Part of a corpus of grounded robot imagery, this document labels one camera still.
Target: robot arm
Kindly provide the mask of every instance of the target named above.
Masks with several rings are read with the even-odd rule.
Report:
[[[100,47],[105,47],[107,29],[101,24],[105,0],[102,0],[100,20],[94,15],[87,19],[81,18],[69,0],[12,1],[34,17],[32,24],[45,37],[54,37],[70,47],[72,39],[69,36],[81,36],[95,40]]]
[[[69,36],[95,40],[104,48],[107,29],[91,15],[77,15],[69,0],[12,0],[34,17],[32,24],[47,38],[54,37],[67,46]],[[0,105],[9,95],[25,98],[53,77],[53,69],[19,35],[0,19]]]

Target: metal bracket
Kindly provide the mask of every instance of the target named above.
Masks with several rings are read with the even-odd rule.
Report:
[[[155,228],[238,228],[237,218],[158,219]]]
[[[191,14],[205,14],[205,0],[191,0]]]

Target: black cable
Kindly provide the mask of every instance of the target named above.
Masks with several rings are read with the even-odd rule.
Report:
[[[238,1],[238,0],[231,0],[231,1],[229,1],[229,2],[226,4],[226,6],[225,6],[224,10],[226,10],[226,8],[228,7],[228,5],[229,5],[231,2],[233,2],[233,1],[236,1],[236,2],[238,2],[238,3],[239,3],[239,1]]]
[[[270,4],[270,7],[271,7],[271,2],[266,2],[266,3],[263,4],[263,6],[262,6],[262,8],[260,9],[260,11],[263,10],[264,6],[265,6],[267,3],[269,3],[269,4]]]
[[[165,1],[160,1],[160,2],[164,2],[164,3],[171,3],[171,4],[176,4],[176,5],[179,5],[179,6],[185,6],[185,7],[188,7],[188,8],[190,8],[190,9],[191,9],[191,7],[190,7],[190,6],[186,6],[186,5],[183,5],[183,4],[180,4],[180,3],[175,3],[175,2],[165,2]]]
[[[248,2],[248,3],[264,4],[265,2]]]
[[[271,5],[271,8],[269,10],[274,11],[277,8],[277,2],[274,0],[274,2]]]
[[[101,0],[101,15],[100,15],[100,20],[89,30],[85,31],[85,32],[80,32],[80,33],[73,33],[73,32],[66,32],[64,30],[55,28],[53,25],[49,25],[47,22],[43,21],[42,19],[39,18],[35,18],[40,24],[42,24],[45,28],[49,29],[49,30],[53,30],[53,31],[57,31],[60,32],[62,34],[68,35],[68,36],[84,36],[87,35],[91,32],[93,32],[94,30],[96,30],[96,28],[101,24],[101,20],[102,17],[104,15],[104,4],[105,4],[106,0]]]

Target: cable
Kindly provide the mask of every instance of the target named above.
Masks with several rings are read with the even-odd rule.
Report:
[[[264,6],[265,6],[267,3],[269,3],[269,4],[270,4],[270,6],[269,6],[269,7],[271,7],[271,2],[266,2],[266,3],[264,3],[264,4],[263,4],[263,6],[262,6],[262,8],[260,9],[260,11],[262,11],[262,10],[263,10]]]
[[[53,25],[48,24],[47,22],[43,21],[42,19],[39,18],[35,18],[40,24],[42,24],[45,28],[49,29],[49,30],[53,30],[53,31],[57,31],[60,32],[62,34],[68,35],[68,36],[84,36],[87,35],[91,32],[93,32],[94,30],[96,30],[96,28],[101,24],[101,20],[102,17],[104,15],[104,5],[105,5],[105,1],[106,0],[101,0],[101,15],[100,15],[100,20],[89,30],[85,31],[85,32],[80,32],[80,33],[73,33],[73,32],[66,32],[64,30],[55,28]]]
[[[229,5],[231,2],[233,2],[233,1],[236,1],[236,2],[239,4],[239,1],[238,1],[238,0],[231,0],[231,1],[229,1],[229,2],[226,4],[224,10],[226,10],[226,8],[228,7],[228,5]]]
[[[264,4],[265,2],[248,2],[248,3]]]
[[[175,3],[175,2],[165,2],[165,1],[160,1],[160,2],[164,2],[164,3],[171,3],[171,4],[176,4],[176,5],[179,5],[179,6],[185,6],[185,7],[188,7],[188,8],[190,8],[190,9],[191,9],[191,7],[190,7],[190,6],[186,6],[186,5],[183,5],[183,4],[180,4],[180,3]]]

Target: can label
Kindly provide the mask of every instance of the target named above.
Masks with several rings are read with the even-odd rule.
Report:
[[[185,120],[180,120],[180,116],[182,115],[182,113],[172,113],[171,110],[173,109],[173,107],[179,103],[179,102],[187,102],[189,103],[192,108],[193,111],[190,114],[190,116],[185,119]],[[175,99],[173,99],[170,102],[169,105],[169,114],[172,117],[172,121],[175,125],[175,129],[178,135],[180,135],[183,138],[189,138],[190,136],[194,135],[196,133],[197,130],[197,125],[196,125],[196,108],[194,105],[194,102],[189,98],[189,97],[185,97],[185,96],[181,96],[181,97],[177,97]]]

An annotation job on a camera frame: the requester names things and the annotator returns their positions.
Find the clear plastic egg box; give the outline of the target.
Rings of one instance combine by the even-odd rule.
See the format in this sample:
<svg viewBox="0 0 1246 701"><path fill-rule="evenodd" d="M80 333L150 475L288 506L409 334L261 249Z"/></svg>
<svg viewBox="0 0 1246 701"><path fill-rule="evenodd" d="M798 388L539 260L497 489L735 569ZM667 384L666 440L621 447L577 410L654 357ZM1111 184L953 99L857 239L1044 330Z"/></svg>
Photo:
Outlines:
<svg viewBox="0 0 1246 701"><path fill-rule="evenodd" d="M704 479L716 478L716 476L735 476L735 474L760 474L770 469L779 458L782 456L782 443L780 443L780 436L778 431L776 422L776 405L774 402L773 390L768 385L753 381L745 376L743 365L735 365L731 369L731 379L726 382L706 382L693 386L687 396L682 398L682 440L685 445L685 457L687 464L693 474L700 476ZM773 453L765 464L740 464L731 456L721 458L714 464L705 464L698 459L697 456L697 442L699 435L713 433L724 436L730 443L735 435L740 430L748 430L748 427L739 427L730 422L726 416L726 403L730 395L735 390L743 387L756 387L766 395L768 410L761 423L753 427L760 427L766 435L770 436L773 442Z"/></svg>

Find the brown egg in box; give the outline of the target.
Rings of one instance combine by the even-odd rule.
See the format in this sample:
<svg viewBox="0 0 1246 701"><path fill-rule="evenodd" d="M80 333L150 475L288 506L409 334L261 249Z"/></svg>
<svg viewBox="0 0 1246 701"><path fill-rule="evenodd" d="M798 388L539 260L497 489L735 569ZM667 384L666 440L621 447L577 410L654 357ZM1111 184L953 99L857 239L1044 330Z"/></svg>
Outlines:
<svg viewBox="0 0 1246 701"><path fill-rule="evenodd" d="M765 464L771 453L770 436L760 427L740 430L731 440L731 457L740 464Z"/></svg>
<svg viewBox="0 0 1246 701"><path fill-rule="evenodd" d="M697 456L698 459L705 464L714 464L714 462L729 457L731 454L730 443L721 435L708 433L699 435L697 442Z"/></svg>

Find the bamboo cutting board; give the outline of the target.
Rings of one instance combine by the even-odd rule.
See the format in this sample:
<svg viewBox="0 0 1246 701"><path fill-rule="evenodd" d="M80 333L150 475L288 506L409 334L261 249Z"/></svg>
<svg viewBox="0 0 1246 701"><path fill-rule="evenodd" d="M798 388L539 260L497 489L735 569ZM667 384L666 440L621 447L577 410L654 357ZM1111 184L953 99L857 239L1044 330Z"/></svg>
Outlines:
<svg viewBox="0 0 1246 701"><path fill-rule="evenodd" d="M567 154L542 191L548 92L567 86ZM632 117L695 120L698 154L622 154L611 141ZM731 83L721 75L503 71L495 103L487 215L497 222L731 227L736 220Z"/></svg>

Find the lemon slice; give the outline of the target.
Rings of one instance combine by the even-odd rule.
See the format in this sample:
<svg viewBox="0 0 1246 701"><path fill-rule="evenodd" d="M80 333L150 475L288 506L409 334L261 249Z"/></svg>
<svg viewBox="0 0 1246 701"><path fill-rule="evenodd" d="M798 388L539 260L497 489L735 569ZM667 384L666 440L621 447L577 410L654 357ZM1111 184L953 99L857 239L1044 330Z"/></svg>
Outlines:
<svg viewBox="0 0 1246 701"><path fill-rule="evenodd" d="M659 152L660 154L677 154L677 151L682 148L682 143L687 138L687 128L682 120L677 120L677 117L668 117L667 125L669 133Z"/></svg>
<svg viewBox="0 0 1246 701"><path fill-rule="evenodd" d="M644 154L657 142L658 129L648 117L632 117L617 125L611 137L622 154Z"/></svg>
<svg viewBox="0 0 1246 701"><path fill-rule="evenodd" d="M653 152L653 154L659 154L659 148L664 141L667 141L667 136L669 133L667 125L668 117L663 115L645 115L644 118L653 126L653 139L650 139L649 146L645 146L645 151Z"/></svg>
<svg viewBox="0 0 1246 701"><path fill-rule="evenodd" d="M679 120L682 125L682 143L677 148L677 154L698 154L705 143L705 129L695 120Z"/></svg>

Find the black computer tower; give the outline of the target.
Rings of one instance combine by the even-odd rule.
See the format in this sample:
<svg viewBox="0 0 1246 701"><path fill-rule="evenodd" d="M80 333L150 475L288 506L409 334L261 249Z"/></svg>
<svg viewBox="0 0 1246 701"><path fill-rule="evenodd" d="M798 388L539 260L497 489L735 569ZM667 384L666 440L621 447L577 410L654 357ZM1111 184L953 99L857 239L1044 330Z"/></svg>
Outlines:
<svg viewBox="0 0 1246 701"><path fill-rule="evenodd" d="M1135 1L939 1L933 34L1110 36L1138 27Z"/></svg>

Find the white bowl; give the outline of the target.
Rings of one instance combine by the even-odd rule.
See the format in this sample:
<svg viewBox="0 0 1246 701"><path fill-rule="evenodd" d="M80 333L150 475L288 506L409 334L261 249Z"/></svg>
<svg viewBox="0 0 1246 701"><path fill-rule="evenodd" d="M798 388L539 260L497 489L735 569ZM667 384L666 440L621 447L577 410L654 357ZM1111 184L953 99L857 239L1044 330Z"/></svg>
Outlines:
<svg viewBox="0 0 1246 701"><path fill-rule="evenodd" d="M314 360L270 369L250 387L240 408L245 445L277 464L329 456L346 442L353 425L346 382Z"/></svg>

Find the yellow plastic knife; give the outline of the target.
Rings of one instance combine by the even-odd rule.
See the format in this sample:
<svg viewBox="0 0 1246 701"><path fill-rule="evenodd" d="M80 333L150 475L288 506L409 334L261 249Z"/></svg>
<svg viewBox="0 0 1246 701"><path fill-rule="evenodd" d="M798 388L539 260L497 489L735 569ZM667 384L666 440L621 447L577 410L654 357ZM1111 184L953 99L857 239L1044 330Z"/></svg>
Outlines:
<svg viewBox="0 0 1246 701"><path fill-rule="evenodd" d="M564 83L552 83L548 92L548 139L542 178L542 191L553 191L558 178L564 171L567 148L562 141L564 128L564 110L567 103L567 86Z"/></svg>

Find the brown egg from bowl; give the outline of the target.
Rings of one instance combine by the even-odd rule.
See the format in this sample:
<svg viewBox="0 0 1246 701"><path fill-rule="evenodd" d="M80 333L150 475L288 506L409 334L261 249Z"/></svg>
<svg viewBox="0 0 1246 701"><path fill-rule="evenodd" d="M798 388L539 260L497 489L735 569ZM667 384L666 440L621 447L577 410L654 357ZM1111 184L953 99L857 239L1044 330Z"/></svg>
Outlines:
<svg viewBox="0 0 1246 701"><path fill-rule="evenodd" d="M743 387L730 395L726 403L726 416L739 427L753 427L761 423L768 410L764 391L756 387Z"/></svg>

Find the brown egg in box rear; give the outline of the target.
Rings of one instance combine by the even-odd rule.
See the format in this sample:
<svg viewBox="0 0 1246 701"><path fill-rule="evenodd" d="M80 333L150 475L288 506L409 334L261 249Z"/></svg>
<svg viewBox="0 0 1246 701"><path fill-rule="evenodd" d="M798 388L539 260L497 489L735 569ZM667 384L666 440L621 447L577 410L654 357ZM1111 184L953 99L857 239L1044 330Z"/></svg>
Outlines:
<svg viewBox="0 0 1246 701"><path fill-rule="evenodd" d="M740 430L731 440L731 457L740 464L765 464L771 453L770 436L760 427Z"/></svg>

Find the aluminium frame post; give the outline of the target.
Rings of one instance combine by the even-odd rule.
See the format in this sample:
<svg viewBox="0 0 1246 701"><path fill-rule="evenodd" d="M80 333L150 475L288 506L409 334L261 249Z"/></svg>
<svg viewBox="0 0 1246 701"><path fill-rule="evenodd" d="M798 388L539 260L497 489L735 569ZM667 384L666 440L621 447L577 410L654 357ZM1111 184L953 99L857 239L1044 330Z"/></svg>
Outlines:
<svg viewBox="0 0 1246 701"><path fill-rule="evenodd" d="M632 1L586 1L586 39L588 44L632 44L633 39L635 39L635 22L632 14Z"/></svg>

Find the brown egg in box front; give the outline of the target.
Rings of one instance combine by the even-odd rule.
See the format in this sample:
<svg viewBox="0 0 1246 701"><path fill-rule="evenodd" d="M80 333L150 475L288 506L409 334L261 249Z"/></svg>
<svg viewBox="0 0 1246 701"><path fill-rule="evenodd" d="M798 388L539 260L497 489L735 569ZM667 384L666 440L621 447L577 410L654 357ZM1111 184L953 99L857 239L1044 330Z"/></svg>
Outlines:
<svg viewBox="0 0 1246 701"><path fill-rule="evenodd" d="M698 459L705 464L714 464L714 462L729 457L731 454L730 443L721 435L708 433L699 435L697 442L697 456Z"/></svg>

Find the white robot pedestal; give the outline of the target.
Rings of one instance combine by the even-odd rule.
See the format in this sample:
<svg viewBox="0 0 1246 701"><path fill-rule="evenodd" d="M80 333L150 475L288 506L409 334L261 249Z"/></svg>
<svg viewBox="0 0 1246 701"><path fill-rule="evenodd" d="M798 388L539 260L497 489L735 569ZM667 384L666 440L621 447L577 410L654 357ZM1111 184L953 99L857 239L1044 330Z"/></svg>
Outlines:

* * * * * * *

Number of lines containing "plastic" in the material above: give that number alone.

▶ [Exercise response] 2